The Gevinsons were asleep at their vacation house in Michigan when Tavi checked her e-mail and found the post.

"She slept in the bed with us that night to get back to sleep," Gevinson says. The next night, "She woke up, and again woke us up, and said — and this is really heartbreaking — 'I just woke up crying and I don't even know why I'm crying.' "

Such negative responses are the reason why children shouldn't be blogging, Swartz says. "Whoever may comment and whatever feedback you may get — girls are very impressionable, especially girls in this age that we're ... talking about."

But Gevinson thinks kids like Tavi are stronger than parents believe. "I have a lot of confidence in her and in most kids, if not all kids, that they can figure it out if they have good guidance and caring people working with them," he says.

Tavi, after taking a short break in the wake of the attention, has returned to blogging with her father's blessing.

"I'd much rather have her decide to stop if she's going to stop than to tell her to stop," Gevinson says. "It would have been fine with me if she didn't pick it back up again. But I think it was healthy that she did. I think it would have been a bad thing for this to be the reason to stop blogging. She'll grow out of it — maybe, maybe not."

SAFETY TIPS

• Start with empathy. "When the Internet's involved, parents get stupid," says Parry Aftab, an online safety expert. She suggests parents harken back to their own childhoods in trying to understand the need for secret blogging.

• Resist the urge to post on your child's blog. "I would absolutely think that any parent who would comment on a blog without their kid's permission is looking for serious trouble," Aftab says. Fight curiosity, and if you believe your child might be posting personal information that you don't want to be made public, confront him in person.

• Educate yourself. Most parents, even ones who have kid controls on family computers, don't completely know what their child is doing online, Aftab says. "So what you need to do is turn to your kids and say, 'What are you doing online?"' she says. "Not as an accusation, but as a real question you have an interest in. 'What are you doing? Will you show me?' You have to have the talk. You have to sit down."

• If your child has photos online, suggest ways to make them harder to be manipulated.
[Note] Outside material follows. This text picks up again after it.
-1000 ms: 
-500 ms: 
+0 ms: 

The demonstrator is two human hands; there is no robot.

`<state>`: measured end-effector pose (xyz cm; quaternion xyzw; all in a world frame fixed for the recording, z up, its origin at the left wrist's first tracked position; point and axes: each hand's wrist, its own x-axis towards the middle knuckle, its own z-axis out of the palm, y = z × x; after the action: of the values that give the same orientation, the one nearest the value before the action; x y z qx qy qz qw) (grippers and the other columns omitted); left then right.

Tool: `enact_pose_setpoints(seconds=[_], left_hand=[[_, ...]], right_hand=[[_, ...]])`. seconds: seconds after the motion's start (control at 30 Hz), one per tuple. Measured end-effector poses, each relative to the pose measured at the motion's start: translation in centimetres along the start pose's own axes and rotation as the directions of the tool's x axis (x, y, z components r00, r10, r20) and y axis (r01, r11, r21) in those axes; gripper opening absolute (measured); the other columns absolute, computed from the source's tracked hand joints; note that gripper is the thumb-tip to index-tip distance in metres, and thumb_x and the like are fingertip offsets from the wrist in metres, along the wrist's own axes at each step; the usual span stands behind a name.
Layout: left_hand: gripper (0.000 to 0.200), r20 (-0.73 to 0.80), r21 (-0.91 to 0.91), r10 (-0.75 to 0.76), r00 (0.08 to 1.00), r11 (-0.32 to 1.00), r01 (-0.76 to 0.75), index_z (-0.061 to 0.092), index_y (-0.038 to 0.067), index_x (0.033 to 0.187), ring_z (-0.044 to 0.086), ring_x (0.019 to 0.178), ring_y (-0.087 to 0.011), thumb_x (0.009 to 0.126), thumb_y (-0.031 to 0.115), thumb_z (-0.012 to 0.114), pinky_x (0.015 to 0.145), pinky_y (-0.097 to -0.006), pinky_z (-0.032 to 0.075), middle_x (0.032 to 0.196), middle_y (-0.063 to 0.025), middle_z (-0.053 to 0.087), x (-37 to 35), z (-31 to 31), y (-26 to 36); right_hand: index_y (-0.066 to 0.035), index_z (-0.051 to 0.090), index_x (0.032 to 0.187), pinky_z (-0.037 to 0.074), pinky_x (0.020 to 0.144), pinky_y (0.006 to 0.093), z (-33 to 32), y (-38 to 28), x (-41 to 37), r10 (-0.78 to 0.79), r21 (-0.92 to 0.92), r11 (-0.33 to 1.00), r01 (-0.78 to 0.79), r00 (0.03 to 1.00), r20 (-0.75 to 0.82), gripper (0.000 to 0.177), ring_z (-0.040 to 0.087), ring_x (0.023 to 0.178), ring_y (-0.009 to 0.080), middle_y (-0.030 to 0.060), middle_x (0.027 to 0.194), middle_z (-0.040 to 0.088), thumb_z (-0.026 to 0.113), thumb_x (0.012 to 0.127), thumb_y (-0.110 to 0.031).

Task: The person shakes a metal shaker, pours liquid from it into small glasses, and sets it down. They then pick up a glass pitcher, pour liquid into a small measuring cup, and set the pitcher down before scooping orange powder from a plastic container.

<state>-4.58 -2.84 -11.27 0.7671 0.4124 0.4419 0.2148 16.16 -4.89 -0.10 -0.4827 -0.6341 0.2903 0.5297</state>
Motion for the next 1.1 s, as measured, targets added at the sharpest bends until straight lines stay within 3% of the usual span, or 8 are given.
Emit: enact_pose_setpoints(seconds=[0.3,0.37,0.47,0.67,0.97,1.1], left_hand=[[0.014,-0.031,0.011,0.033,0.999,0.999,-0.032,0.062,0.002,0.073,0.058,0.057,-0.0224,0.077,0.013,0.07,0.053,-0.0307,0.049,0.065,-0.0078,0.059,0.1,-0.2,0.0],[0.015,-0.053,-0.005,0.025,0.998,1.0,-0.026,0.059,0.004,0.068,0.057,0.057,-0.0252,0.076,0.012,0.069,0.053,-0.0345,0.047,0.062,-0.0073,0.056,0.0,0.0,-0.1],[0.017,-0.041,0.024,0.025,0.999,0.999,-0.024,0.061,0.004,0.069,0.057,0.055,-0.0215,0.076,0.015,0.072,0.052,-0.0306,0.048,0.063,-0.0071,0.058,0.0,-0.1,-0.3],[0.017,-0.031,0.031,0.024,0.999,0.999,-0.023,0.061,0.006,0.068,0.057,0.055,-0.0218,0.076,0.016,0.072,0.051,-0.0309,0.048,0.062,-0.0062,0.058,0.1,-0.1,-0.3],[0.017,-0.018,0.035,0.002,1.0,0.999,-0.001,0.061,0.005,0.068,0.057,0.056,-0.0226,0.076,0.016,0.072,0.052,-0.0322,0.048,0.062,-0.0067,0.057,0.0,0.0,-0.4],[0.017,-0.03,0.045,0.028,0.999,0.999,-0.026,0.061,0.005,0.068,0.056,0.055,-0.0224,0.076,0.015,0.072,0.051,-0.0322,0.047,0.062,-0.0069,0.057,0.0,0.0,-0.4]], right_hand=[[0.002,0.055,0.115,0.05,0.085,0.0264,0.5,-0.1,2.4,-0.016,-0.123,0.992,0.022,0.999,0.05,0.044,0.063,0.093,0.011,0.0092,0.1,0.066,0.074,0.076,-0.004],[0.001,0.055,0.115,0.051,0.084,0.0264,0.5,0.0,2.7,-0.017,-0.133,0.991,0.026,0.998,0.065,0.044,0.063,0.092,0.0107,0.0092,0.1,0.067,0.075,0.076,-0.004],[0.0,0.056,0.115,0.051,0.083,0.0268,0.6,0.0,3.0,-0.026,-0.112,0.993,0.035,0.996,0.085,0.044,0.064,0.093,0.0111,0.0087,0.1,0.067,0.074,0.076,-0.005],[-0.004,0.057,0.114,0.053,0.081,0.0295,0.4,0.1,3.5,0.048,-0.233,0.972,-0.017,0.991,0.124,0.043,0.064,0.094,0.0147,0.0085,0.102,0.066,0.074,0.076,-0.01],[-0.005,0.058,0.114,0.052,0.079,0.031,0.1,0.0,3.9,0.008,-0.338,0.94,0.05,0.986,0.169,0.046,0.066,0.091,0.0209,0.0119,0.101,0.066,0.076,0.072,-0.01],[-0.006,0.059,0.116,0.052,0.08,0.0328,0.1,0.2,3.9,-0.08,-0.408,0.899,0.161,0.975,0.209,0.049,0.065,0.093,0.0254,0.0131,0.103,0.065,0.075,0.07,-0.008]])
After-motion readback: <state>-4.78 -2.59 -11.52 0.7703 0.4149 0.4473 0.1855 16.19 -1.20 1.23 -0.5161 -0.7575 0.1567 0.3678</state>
Addie Swartz, whose company B-tween Productions will launch a kid-safe social network online in September, says photos shouldn't "have any personally identifiable information," such as the name of your child's school in the background. Aftab suggests photo retouching programs that can blur faces. "If somebody else is in the picture, unless they say it's OK to use them, take them out of it or shadow them a little bit," Aftab says.

• Aftab advises parents to encourage a child to write posts with another person (or you) in the room. "Find a friend who'll look over your shoulder, someone with more restraint," she says. "Most of the time when they're bored, they're aimless and when they're aimless, that's when everybody gets in trouble."